The government will save NOK 460 million annually on the move.

The budget also contains good news for soft drinks: the government proposes a 30% cut to soft drinks taxes.

“Those who have a high consumption of soft drinks will save something. 1.5 liters of soft drinks cost around NOK 32 in a grocery store today. They will be NOK 2-3 cheaper,” consumer economist Silje Sandmæl in DNB told news bureau NTB.

Here are some of the other changes:

The government proposes to increase the amount limit for tax-free gifts from employers to workers from NOK 2,000 to NOK 5,000. Additionally, influenza vaccines paid for by employers will be tax-free.

The exemption card limit, i.e., how much people can earn without tax, is increased from 55,000 to 60,000 kroner.

The government will remove the VAT exemption for alternative treatment and cosmetic surgery unless they are medically justified and financed by the public sector.

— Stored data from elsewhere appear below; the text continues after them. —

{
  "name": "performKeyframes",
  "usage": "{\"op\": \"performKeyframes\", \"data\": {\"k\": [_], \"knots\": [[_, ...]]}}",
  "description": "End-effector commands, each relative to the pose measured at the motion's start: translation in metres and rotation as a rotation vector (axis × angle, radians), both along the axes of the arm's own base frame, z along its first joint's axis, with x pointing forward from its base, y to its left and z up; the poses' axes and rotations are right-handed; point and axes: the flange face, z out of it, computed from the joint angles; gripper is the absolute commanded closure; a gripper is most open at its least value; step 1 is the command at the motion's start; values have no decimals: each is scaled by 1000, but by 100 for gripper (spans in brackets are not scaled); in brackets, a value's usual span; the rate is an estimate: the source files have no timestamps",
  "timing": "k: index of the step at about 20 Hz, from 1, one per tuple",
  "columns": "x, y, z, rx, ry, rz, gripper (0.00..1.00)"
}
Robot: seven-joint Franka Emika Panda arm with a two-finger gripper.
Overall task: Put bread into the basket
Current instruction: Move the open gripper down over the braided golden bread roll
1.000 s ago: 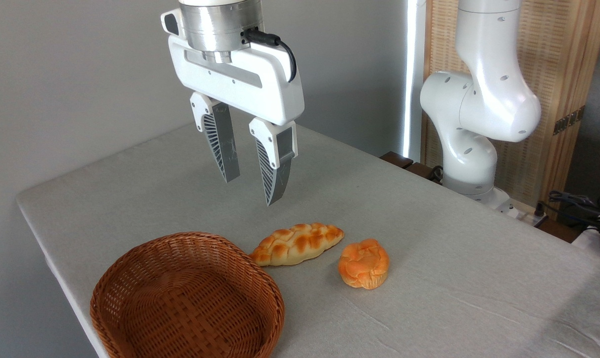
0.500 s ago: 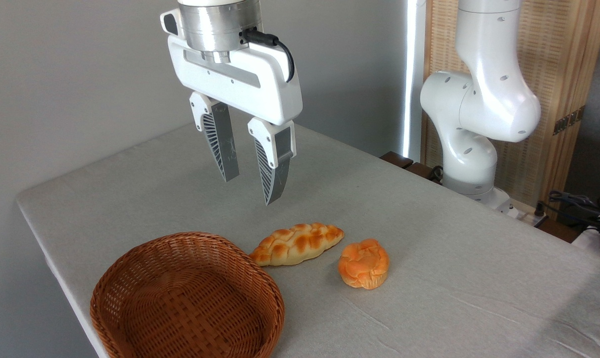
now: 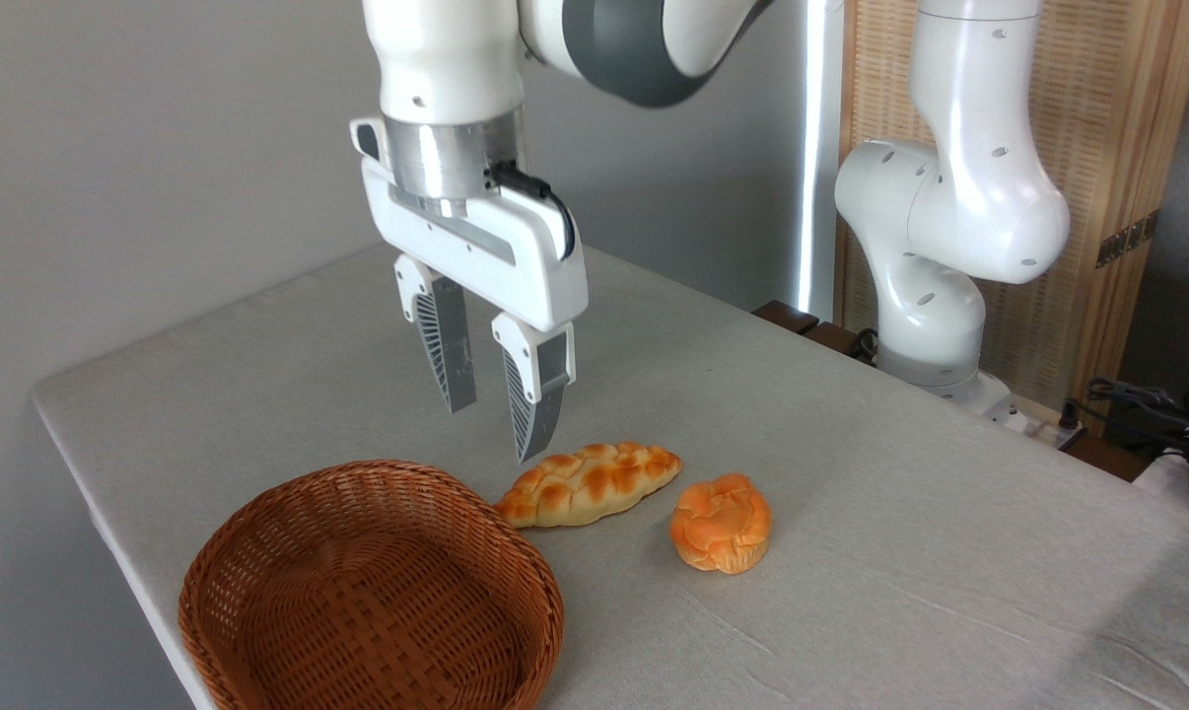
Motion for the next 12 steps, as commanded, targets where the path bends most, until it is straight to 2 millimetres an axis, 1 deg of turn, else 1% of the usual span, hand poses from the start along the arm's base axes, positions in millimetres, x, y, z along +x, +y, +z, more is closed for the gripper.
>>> {"op": "performKeyframes", "data": {"k": [1, 3, 5, 8, 10, 12], "knots": [[-45, -3, -26, -14, -37, -127, 0], [-64, -1, -39, -14, -29, -181, 0], [-79, 2, -53, -15, -23, -183, 0], [-84, 0, -72, -14, -14, -184, 0], [-86, -6, -80, -13, -9, -200, 0], [-87, -9, -92, -11, -15, -202, 0]]}}
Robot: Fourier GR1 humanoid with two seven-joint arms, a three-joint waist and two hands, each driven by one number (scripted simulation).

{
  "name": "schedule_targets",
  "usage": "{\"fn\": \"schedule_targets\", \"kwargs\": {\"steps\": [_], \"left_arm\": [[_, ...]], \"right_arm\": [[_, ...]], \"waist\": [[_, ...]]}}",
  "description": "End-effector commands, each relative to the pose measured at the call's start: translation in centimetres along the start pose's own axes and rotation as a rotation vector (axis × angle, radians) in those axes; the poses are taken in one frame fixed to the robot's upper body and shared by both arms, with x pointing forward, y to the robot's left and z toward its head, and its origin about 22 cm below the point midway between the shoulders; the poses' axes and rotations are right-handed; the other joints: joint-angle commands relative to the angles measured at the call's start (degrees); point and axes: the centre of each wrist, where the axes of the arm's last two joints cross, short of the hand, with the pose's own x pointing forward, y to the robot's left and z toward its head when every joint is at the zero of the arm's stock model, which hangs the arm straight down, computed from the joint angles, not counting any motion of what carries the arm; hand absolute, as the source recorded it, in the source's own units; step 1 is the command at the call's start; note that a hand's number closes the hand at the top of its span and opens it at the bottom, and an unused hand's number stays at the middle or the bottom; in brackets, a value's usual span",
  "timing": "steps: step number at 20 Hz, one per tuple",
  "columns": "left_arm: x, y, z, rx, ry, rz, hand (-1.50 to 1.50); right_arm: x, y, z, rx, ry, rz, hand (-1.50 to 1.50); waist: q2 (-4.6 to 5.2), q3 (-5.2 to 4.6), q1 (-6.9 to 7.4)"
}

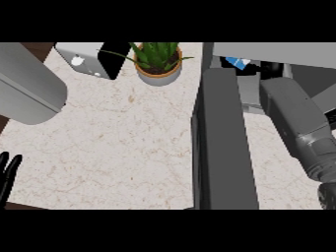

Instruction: Pick up the milk, place it into the microwave and close the microwave

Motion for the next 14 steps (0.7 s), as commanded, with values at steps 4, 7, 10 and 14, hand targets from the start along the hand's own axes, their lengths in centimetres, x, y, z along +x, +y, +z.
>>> {"fn": "schedule_targets", "kwargs": {"steps": [4,7,10,14], "left_arm": [[0.1,-0.5,-1.0,-0.034,0.002,-0.039,-1.5],[0.2,-0.3,-1.1,-0.033,-0.001,-0.061,-1.5],[0.0,-0.7,-1.6,-0.052,-0.003,-0.057,-1.5],[-0.2,-1.2,-2.3,-0.072,-0.005,-0.057,-1.5]], "right_arm": [[-0.1,-1.2,-0.5,-0.096,-0.047,0.291,-1.5],[0.1,-0.5,-0.4,-0.127,-0.035,0.321,-1.5],[0.8,0.1,-0.8,-0.133,-0.047,0.348,-1.5],[1.2,0.1,-1.2,-0.094,0.043,0.291,-1.5]], "waist": [[1.36,-0.16,1.69],[1.26,-0.11,2.37],[1.59,-0.08,2.85],[2.0,0.08,3.05]]}}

The air passenger tax, which was temporarily removed due to the corona this year, will be reintroduced next year.

The property value of cottages and holiday homes will be increased by 20%. This will impact those who already pay wealth tax and those who are on the verge of doing so.

Those who live in expensive primary housing can also get a jump in taxes. The tax value for homes worth more than NOK 15 million is being increased.

The tax-free benefit for those buying shares from the company they work for at a discount is increased from NOK 5,000 to NOK 7,500 kroner, but the rate is also increased from 20 to 25%.

NOK 120 million is set aside for a pilot project with a national leisure card scheme, through which children and young people will receive grants for leisure activities.

The taxes on tobacco, alcohol, and sweets are all increased by 3.4-3.5%.